1987 The British government announces that large numbers of cattle are infected with BSE. The probable cause: feed that contained meat or bone of sheep infected with scrapie.
1988 The government orders the slaughter of all BSE-infected cattle, above, and bans meat and bone meal in cattle feed.
1989 Britain bans human consumption of cattle brains, spinal cords and other body parts that some scientists suspect could affect human health.
1990 Donald Acheson, the Chief Medical Officer, assures the public that beef is safe to eat. To prove the point, Agriculture Minister John Gummer publicly shares a hamburger with his daughter.
1992 The infection peaks: three cows in every 1,000 have the disease.
1994 A new form of Creutzfeldt-Jakob disease (vCJD) is identified. The use of meat and bone in animal feed is banned in all E.U. countries, except Denmark. Six cases of vCJD.
1995 Stephen Churchill dies. He is the first confirmed vCJD fatality.
1996 Scientists conclude that vCJD is linked to exposure to BSE. The E.U. bans exports of British beef. Ten people die from vCJD. Mad cow mania is born.
1997 Scientists from London's Imperial College predict that up to 10 million people could die from vCJD. Ten more deaths from vCJD.
1998 Imperial College scientists predict that some 500,000 people will die in the epidemic. An enquiry into the BSE crisis hears from the father of Clare Tomkins, a vegetarian for 12 years and one of 18 to die from vCJD.
2000 Scientists predict up to 136,000 deaths from vCJD, while 28 people actually die from the disease.
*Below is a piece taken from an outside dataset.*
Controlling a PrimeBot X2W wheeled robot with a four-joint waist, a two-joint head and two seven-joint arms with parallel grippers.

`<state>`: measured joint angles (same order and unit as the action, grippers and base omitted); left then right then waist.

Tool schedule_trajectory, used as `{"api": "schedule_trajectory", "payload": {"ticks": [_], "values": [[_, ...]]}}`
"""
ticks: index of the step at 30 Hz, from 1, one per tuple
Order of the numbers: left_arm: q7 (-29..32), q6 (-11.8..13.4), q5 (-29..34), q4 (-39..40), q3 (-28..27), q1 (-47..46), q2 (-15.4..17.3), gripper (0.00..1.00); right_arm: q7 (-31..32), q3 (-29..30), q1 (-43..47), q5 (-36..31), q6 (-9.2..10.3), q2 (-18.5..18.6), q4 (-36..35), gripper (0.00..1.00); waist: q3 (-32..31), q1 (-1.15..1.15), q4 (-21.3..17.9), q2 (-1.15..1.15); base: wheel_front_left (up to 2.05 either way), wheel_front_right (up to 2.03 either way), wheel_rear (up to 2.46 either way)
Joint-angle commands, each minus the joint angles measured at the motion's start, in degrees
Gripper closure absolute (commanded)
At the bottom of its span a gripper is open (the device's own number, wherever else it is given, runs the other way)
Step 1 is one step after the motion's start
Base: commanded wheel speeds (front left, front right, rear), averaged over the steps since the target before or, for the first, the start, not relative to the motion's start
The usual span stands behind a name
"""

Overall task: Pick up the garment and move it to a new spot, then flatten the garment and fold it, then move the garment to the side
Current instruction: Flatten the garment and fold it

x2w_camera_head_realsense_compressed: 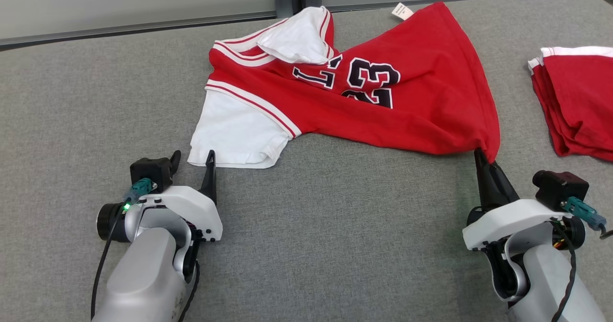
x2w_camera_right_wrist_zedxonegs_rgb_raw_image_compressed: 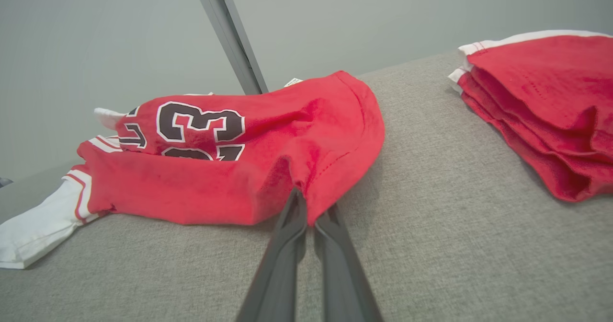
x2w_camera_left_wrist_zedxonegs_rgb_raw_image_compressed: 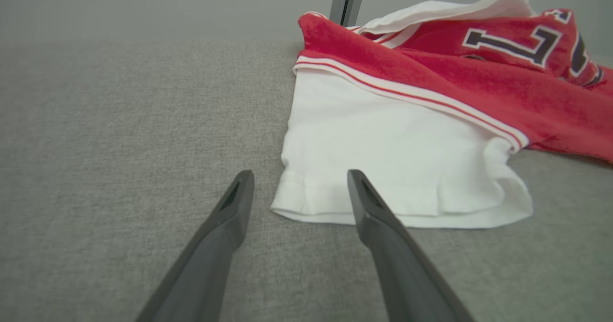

Since 1996, 4.5 million cattle have been slaughtered, left, at a cost of almost 33 billion.
2001 A team from the London School of Hygiene and Tropical Medicine says deaths from vCJD may number only a few thousand. Scientists investigating whether sheep could have BSE admit that for five years they had unwittingly tested cow brains, not sheep. Twenty more deaths from vCJD.
2002 Scientists predict that there will be 32 deaths from vCJD this year, and that fatalities will increase by 20% a year. Seventeen people die from the disease.
2003 In February, epidemiologists predict 7,000 will die from vCJD by 2080. By May, they say a maximum of 540, possibly as few as 40. Ten have died so far this year from vCJD, with four suspected cases.